North Wash Canyoneering
Posted: Tue Mar 16, 2010 7:26 pm
I have a lot of experience in California canyons, spent a few years scrambling around off trail in Arizona, and some experience in Zion. I have never (never EVER) been in a North Wash slot before. How hard could it be? I've been in Buckskin Gulch! 4 days of that sounds like fun! I even packed some kneepads.
The forecast for Southeastern Utah was not inspiring. A few preceeding weeks of unusually cold, wet weather meant struggling to leave warm sleeping bags in the morning, in order to go play in near-freezing muddy pools, instead of jumping out of bed on sunny mornings to go play in comfortably cool overgrown sandboxes.

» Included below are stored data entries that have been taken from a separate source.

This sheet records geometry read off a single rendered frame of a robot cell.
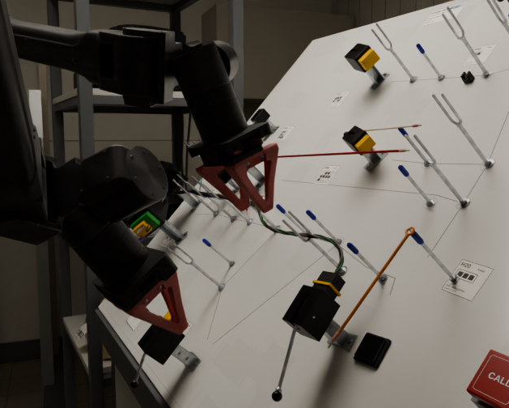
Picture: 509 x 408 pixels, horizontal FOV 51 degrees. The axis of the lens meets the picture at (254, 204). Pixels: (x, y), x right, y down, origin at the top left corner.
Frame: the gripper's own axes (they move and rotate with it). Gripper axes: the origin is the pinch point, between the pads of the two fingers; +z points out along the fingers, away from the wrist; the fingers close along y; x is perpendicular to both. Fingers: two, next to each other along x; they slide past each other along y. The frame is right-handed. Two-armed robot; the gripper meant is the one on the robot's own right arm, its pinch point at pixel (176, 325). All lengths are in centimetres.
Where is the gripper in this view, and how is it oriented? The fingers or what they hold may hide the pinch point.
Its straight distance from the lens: 63.4
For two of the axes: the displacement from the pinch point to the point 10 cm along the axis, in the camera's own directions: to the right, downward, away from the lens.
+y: -5.4, -0.4, 8.4
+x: -6.5, 6.6, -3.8
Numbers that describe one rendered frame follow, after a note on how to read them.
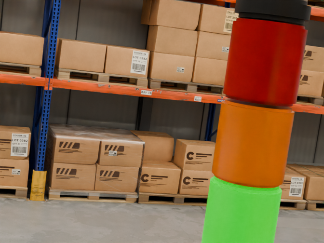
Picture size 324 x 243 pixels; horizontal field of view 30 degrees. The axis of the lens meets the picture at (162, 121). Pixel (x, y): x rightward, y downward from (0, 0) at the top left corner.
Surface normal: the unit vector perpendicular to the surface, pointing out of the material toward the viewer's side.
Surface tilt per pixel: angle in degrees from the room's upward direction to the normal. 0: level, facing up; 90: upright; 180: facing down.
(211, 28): 91
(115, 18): 90
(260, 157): 90
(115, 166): 89
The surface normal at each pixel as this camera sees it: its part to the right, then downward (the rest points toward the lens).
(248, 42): -0.58, 0.04
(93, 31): 0.29, 0.17
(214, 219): -0.77, -0.01
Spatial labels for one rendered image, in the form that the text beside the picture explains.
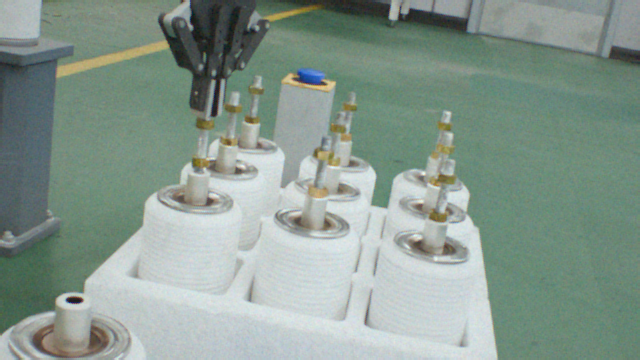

Sometimes the epic chooses you though, and since Kirk and I already scheduled time off from work and couldn't come up with a better plan, we decided to give it a go.
I was in the uncomfortable place of being the least experienced in our group of seven. Two of the seven being Tom and Ram. Kind of like taking the ol' 10 speed out for a spin with Lance Armstrong....
They picked an 'easy' canyon for the first afternoon. Shimrock. Sounds cute. A beautiful hike up the slickrock gave stunning views of the snow blanketed Henry mountains in the distance. Pure white peaks rising sharply from red desert, and clear blue skies the likes of which Los Angeles has never seen.
At the drop in, we had some food for energy, and suited up in cushioned layers and harnesses. The group drops into the canyon one by one, and I, perhaps feeling the effects of a lunch consisiting of half a tube of Pringles and some trail mix heavy on the M&Ms, suddenly feel a sickening urge to hurl. The anxiety from the idea of my first impression being one of turning this pristine canyon into a hazmat scene didn't help. A few minutes of solitude and some deep breaths bring me back into control, and I rush down the canyon to catch up.
It gets narrow. Really. Really narrow. I'm 5'8" and 125lbs. I have to suck in my gut, turn my feet out ballerina style, and use whatever boney elbow, knee, or knuckle is available to smash against the sandpaper canyon walls to provide a blistering several feet per hour pace through long stretches of narrows. My elbow pads are too big, and simply slide up over my biceps. They keep my arms warm while I grind my elbows into the rock.
Rinse and repeat for another hour or so, and we're spit out the end as the sun goes down, taking the temperature with it. I want to like it. I want to be excited. But I don't think excitement is the word (though the cavers in the group are beside themselves with glee at what we've just been through).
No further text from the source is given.